In the other day's post, Jeff, from Beervana suggested that I should run with the idea that "much of the marketing of the macro brands has a more realistic relationship with beer culture than that of the micro brands." Since I've got nothing better to do, here's me running:
Macro beer marketing has been critisised for being superficial, silly, flat, that it sells brands and not beer, etc. It is also said that it avoids speaking about beer because they sell shit and don't want people to start to think too much about it. False logic. The big brewing companies sell a mass market product and their marketing needs to speak to the widest possible range of consumers. The discourse, therefore, will not be often centered around ingredients, processes and sensory characteristics simply because it would be very much a waste of resources since most people don't give a fuck about where their beer comes from or how it is made.
Should they give a fuck? Yes, they should! They should give many, many fucks. But if they don't give much more than an insignificant number of fucks about the provenance and composition of what they eat every day, how can we expect them to give any fucks whatsoever about something that they essentially see as mildly alcoholic refreshments? Which is, basically, what the macro brands sell them.
But there's more, there's the how they are sold, and here we get to the beer culture thing. Have a look at these four ads.
These three have been going fishing together for six years. One confesses that he hates fish, another one, after taking a swig from the bottle, says that he loves fishing.
One of the ads from a great series of Kozel.

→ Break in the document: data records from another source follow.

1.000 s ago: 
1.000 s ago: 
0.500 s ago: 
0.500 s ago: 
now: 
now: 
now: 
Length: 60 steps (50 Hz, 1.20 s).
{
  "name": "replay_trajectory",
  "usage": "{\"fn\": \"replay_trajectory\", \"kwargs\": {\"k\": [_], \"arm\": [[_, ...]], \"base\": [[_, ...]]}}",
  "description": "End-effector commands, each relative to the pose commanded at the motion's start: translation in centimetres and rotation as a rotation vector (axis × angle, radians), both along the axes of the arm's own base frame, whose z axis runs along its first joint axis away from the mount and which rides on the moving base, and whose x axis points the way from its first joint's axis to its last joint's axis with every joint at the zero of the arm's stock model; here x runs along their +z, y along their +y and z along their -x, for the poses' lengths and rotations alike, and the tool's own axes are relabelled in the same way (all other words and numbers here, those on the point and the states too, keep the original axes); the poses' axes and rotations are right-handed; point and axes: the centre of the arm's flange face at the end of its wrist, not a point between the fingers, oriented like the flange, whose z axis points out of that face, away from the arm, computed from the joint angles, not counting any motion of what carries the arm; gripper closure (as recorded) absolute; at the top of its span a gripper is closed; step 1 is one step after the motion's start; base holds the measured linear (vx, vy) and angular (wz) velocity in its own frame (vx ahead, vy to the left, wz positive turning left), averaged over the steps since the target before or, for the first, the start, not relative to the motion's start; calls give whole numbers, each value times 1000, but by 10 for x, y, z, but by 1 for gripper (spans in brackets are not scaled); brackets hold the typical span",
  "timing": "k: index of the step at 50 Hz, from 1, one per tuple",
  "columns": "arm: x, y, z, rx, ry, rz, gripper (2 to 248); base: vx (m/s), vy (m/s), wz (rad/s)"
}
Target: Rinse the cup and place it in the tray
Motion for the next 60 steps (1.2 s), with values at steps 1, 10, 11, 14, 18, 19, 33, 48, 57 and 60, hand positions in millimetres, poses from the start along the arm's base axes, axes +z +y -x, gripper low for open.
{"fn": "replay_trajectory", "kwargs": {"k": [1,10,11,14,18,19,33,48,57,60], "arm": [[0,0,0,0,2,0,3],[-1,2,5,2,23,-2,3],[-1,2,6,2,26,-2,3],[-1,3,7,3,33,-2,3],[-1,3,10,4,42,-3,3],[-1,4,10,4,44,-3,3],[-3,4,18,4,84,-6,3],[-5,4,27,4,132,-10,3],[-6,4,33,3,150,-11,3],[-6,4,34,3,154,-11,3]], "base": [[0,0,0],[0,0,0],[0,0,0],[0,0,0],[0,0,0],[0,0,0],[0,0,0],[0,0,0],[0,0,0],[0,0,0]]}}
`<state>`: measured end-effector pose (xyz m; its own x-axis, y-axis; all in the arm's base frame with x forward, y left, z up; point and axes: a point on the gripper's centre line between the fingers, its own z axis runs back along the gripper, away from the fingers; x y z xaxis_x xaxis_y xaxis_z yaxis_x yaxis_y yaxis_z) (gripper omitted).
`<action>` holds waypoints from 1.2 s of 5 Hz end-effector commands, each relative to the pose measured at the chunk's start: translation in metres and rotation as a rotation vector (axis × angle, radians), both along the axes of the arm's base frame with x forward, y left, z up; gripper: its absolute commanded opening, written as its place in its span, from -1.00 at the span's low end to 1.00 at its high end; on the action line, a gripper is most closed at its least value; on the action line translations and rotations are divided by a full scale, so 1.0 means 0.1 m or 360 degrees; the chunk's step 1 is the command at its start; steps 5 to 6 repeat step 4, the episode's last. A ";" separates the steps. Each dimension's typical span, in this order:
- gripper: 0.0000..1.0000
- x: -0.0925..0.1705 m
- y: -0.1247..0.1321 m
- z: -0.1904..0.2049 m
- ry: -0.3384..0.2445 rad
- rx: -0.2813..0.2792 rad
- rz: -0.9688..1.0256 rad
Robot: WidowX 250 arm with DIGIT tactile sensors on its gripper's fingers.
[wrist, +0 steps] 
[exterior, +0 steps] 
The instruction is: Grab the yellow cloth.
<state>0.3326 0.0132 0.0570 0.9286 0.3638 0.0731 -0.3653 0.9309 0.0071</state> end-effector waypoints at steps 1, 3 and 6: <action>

Forget about the brands and what you think about the beers themselves, they are not that relevant, and pay attention to the thread that runs through all four ads. Friendship, fun, relax.
We often say that beer is a democratic beverage, a social lubricant and leveller, that it tastes better when it's drunk among friends than when drinking it is an end by itself. We have all that in those ads. In Kozel's, for instance, we see a carpenter going for a pint after the day's work, he shares the table with two younger friends (we know they are his friends because one of them tosses a coaster on the table when he sees the carpenter walking in) and he's on first name basis with the tapster (something hardly happens right away with Czechs).
In each case, we see the beer as part of the moment. Of course, the message is that drinking a given brand will make the moment better, but the important thing is never the beer, but the moment, the when, where and with whom factors (the three mates in the Gambrinus ad, don't go fishing to drink the beer, they go fishing because they want to spend some time together, away from the usual shit they may have to put up with every day). And that is why I said the other day that the much of the marketing of the macro brands understands beer, and by extension, beer culture, better than the micro brands. They show a relationship with beer that is more natural, more organic, more realistic, specially in the Kozel and Krušovice ads, where the beers are consumed at pubs, than the one presented by tastings, pairings, special editions, fancy bottles and what have you.
Mind you, I don't thing there is anything wrong about this, quite the opposite. I think it's great that there are alternatives, a counter-culture if you want, and that they are introduced in a proper fashion to the ever growing number of people who do care about how their beers are made and want to know more. Thanks to their size, flexibility and a "more human" image, micro breweries are in the best position to talk to these people, but they should try to do it without loosing the fun side of beer and, in particular, avoiding rhetorical bollocks and presenting their brand as a lifestyle accessory.
Remember that Pravá chuť přátelství will always beat Beer for Punks.
PS: To be fair, macro brands should also avoid giving their product a coat of sophistication, it looks silly.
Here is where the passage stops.